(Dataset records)
· · · · ·

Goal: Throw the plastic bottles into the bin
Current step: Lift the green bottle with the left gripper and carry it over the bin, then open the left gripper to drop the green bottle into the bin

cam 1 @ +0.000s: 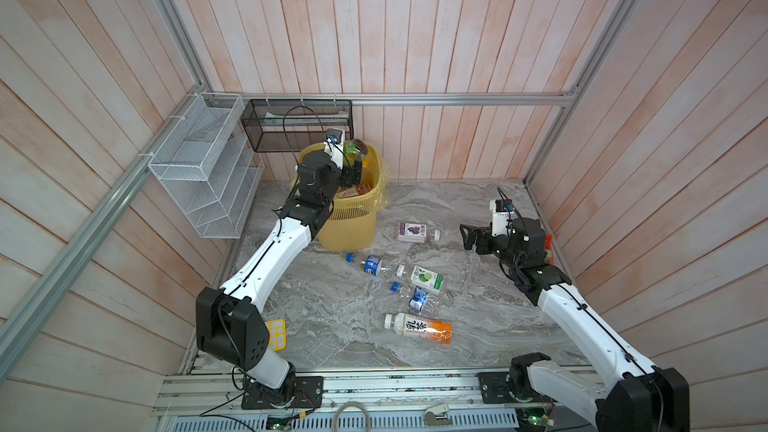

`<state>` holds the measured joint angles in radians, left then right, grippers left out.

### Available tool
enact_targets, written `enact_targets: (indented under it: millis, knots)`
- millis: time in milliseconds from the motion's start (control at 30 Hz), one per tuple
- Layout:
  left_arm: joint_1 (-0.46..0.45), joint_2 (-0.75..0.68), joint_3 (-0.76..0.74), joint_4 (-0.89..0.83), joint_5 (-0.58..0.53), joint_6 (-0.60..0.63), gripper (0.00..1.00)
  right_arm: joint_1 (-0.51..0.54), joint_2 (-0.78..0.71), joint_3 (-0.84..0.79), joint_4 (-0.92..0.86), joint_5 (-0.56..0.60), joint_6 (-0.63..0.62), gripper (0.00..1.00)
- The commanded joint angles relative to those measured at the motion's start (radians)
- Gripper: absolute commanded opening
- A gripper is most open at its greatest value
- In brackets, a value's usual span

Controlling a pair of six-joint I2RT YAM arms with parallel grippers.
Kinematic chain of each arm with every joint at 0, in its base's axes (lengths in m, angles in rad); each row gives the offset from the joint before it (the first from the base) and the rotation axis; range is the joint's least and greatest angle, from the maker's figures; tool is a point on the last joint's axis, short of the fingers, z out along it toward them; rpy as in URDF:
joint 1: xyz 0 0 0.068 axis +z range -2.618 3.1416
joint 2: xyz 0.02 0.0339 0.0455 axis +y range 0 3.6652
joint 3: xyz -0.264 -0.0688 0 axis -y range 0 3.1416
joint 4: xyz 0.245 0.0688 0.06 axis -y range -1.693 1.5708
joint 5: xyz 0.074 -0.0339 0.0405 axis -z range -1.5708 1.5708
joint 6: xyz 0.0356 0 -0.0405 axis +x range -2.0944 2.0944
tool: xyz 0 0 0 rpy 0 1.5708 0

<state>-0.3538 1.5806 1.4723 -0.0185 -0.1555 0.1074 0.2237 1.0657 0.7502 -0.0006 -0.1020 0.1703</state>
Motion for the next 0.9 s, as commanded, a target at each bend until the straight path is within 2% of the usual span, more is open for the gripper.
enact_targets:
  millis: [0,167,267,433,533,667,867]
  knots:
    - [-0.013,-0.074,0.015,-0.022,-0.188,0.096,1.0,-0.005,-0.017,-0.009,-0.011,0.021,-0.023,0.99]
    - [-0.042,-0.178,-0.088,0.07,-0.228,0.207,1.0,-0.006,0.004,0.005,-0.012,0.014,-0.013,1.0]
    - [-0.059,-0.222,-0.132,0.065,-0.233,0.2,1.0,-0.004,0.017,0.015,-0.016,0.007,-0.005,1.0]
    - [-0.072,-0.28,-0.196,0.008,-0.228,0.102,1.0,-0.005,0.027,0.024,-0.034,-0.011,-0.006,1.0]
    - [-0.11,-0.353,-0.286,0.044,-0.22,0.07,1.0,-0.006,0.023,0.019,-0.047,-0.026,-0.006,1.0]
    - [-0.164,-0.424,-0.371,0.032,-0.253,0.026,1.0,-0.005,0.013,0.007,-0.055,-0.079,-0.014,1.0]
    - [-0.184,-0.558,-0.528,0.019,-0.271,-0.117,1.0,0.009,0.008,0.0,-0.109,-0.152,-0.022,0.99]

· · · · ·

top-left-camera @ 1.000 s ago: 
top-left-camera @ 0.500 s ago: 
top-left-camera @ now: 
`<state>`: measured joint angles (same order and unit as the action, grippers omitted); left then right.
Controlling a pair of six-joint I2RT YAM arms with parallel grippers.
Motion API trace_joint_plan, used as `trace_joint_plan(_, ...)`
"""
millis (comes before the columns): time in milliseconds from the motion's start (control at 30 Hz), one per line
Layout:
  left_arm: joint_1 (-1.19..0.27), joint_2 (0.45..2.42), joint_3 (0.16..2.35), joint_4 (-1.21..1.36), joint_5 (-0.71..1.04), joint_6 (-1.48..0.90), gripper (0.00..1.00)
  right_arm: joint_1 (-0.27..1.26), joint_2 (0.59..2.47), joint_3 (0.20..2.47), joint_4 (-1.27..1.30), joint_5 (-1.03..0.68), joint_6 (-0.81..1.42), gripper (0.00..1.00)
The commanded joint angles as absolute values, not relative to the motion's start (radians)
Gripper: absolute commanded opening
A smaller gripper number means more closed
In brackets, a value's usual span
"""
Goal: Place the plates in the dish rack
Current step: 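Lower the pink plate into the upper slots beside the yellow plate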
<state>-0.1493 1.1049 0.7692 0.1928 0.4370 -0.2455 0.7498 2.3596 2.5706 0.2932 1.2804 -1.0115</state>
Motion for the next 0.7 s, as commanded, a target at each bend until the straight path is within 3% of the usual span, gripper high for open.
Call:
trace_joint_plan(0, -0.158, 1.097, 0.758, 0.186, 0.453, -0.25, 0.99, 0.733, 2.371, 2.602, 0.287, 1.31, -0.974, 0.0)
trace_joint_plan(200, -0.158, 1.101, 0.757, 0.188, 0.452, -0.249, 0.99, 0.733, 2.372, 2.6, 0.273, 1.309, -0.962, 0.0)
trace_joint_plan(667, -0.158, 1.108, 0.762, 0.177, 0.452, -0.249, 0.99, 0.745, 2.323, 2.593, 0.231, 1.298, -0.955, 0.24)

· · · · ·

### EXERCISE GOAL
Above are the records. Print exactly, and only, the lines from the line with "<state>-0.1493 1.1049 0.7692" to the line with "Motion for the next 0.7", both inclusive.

### RESULT OF THIS TASK
<state>-0.1493 1.1049 0.7692 0.1928 0.4370 -0.2455 0.7498 2.3596 2.5706 0.2932 1.2804 -1.0115</state>
Motion for the next 0.7 s, as commanded, a target at each bend until the straight path is within 3% of the usual span, gripper high for open.

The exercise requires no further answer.